### Work instructions
Reproduce the listing that follows, line for line.

------------------------------------------------------------

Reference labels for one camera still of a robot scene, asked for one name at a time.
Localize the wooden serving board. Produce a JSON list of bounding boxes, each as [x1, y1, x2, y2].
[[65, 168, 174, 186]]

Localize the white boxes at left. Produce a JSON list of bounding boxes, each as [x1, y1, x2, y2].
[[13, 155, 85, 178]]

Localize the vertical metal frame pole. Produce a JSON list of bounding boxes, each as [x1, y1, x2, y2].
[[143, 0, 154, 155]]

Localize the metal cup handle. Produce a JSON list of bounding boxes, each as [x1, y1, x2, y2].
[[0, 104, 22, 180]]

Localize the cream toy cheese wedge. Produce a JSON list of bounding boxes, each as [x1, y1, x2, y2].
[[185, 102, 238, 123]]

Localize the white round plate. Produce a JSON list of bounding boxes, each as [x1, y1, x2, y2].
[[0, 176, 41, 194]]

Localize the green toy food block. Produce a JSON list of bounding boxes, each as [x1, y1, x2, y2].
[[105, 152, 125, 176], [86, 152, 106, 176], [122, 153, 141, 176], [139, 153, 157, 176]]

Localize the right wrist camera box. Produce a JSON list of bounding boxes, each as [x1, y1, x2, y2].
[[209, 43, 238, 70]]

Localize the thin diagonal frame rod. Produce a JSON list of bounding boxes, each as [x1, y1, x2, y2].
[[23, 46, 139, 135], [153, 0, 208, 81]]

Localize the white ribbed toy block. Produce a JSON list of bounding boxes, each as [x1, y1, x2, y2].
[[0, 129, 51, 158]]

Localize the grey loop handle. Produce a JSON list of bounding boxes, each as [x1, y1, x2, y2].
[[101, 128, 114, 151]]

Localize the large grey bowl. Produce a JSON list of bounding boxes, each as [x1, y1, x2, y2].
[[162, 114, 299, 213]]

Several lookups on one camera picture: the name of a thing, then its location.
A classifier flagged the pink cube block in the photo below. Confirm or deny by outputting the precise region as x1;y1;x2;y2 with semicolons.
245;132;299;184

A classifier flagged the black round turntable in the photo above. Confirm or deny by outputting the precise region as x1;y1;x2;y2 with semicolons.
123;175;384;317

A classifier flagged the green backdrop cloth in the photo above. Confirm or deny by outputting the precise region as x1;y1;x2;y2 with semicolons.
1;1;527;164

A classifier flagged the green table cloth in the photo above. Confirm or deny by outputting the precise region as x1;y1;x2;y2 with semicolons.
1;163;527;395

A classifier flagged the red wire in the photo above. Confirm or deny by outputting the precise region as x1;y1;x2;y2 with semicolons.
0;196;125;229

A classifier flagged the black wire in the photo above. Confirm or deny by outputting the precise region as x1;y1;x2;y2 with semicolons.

------------------------------------------------------------

### Your response
Reference labels for one camera still of a robot scene, asked for one name at a time.
Localize the wooden serving board. Produce a JSON list of bounding boxes, each as [x1, y1, x2, y2].
[[65, 168, 174, 186]]

Localize the white boxes at left. Produce a JSON list of bounding boxes, each as [x1, y1, x2, y2].
[[13, 155, 85, 178]]

Localize the vertical metal frame pole. Produce a JSON list of bounding boxes, each as [x1, y1, x2, y2].
[[143, 0, 154, 155]]

Localize the metal cup handle. Produce a JSON list of bounding boxes, each as [x1, y1, x2, y2].
[[0, 104, 22, 180]]

Localize the cream toy cheese wedge. Produce a JSON list of bounding boxes, each as [x1, y1, x2, y2].
[[185, 102, 238, 123]]

Localize the white round plate. Produce a JSON list of bounding boxes, each as [x1, y1, x2, y2].
[[0, 176, 41, 194]]

Localize the green toy food block. Produce a JSON list of bounding boxes, each as [x1, y1, x2, y2].
[[105, 152, 125, 176], [86, 152, 106, 176], [122, 153, 141, 176], [139, 153, 157, 176]]

Localize the right wrist camera box. Produce a JSON list of bounding boxes, each as [x1, y1, x2, y2].
[[209, 43, 238, 70]]

Localize the thin diagonal frame rod. Produce a JSON list of bounding boxes, each as [x1, y1, x2, y2].
[[23, 46, 139, 135], [153, 0, 208, 81]]

Localize the white ribbed toy block. Produce a JSON list of bounding boxes, each as [x1, y1, x2, y2].
[[0, 129, 51, 158]]

Localize the grey loop handle. Produce a JSON list of bounding boxes, each as [x1, y1, x2, y2].
[[101, 128, 114, 151]]

Localize the large grey bowl. Produce a JSON list of bounding boxes, each as [x1, y1, x2, y2].
[[162, 114, 299, 213]]

Several lookups on one camera picture: the name of a thing, then its location.
A classifier flagged the pink cube block in the photo below. Confirm or deny by outputting the precise region as x1;y1;x2;y2 with semicolons.
245;132;299;184

A classifier flagged the black round turntable in the photo above. Confirm or deny by outputting the precise region as x1;y1;x2;y2 with semicolons.
123;175;384;317

A classifier flagged the green backdrop cloth in the photo above. Confirm or deny by outputting the precise region as x1;y1;x2;y2 with semicolons.
1;1;527;164

A classifier flagged the green table cloth in the photo above. Confirm or deny by outputting the precise region as x1;y1;x2;y2 with semicolons.
1;163;527;395

A classifier flagged the red wire in the photo above. Confirm or deny by outputting the precise region as x1;y1;x2;y2 with semicolons.
0;196;125;229

A classifier flagged the black wire in the photo above. Confirm or deny by outputting the precise region as x1;y1;x2;y2 with semicolons.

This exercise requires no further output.